財務活動によるキャッシュ・フローは、29億5百万円の支出(前年同期は44億6千2百万円の支出)となりました。これは主に、借入等により14億3千8百万円の収入があった一方で、配当金の支払いにより38億2千1百万円を支出したことなどによるものであります。
(5)戦略的現状と見通し及び今後の方針
2026年3月期は、売上高は687億円(前年同期比2.0%増)、営業利益47億5千万円(前年同期比30.0%増)、営業利益率6.9%の達成を目指しております。
事業環境は大きく変化しており、自動化や生産性向上の必要性の高まりとともに、働く人々の安全とウェルビーイング意識も向上しております。

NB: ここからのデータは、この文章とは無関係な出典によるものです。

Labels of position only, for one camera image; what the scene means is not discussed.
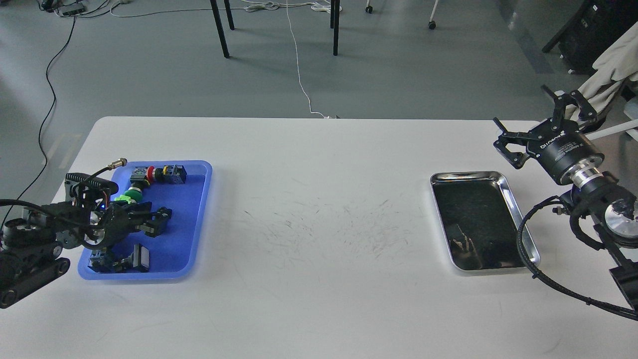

新中期経営計画の達成に向けて、そのような課題に対して当社が培ってきた強みを活かした以下のような事業展開を行ってまいります。
・「自動化・省力化」人口動態変化に適用するための労働力低下への対応
・「新技術の導入」ロボット導入や新技術の進化による常に変化する環境への迅速な対応
・「AI技術の習得・活用」人間の能力を高め、効率性を高めるAIの新たな可能性
・「協調安全の推進」人と機械が共存する柔軟な環境の提供
今後より注力していく業界としては、イノベーション牽引の観点から自動車業界や、成長性の観点からAMRやロボットなどの業界に加え、HMI環境の変化が加速している搬送・建設機械業界などに注力し、装置への搭載だけでなく、エンドユーザーやシステムインテグレータと一緒に取り組むことで、各業界で積極的にソリューションを提案し、競争力を強化してまいります。